Modifying the content of your resume will dramatically boost your interview chances!

TalentWorks’ research quantifies just how much the following resume content actions will boost your chances of getting an interview. The highest impact of resume/application actions is listed first.

  •    Start your sentences with action verbs – a 140% boost — Distinct action words really make a difference including created, developed, acted, discovered, took charge, analyzed, etc.
  •    Include key skills – a 59% boost — Most people should add 15-20 skills to their resume. These skills might include technical skills like coding and sales as well as soft skills like communications, collaboration, teamwork and being self-motivated.
  •     Include leadership words – a 51% boost — Adding strong, active, leadership-oriented words will also help you. They recommend adding strong, active words like led, leadership, managed, organized, directed, oversaw, etc.
  •     Demonstrate results with numbers – a 40% boost — Using concrete numbers increases your hireability results. I would also add the importance of quantifying your accomplishments in dollars.
  •     Add industry buzzwords – a 29% boost — Keywords are critical for human, LinkedIn and ATS searches. So be sure you include all of the important functional, corporate values and industry words and phrases found in the relevant job description.

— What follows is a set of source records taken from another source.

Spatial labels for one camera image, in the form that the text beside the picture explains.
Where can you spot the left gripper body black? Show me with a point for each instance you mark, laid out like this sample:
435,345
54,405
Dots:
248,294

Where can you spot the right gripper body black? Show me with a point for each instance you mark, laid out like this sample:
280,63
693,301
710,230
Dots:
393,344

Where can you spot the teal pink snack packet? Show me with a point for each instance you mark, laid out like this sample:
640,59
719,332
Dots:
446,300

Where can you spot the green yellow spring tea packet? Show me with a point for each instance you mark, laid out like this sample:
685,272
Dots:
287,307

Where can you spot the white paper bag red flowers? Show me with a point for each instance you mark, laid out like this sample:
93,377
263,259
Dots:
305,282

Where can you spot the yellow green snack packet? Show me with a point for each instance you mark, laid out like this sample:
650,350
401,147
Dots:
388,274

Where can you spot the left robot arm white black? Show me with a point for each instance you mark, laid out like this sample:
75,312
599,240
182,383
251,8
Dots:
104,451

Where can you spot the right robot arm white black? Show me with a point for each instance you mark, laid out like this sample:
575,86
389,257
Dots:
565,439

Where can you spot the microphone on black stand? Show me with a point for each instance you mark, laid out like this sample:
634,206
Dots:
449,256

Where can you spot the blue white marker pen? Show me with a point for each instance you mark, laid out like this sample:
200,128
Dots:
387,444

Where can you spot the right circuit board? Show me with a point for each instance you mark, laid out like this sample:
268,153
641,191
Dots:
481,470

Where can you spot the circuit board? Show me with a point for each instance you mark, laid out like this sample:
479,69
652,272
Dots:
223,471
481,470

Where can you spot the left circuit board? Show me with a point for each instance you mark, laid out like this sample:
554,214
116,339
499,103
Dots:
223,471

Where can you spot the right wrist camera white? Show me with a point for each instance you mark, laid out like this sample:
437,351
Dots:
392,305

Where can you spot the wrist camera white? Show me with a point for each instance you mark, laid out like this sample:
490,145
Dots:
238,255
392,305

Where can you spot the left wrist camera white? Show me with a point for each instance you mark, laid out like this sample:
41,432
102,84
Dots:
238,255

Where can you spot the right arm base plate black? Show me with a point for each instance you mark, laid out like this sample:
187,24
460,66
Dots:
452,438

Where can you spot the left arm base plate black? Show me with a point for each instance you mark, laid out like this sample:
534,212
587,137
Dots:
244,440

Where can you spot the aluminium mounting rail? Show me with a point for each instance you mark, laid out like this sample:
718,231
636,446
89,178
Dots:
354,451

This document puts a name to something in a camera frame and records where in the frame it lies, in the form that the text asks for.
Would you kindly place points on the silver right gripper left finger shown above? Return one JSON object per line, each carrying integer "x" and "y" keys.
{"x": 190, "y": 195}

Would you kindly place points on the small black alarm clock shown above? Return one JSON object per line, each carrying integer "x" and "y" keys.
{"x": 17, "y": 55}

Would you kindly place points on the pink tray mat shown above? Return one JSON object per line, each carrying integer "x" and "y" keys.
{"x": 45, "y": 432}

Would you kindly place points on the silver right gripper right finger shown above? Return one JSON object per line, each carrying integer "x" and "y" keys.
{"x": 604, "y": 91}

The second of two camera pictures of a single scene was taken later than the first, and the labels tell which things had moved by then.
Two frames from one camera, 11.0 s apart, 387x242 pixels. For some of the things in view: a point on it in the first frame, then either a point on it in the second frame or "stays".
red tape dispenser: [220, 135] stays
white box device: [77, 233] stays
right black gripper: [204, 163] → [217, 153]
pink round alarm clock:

These resume mistakes may actually hurt you!

Research by TalentWorks shows that there are certain actions that can actually diminish your chances of getting an interview. Those mistakes include:

  •   Don’t use personal pronouns – a 55% negative hit — People who used even one personal pronoun in their employment section had a significantly lower chance of getting an interview callback (it is OK to use them in the objective or professional summary section). Some examples of the pronouns to avoid are: I, me, mine, myself, we, us and ours.
  •    Don’t (only) be a “Team Player” – a 51% negative hit — This advice is a little counter-intuitive. Yes, it’s good to say that you are a team player, but it’s also important to reveal that you have also owned, managed or directed. Be aware that many collaborative words also have passive, subordinate, weasel-word undertones, which could imply you passively follow the team too often.
  • Don’t include a career objective – a 29.6% negative hit Job applicants whose resume contained an objective were less hireable than those who didn’t specify an explicit objective. Providing a career objective may inadvertently reveal that you’re only starting your career and that you are not very experienced. Providing a professional summary is a superior approach.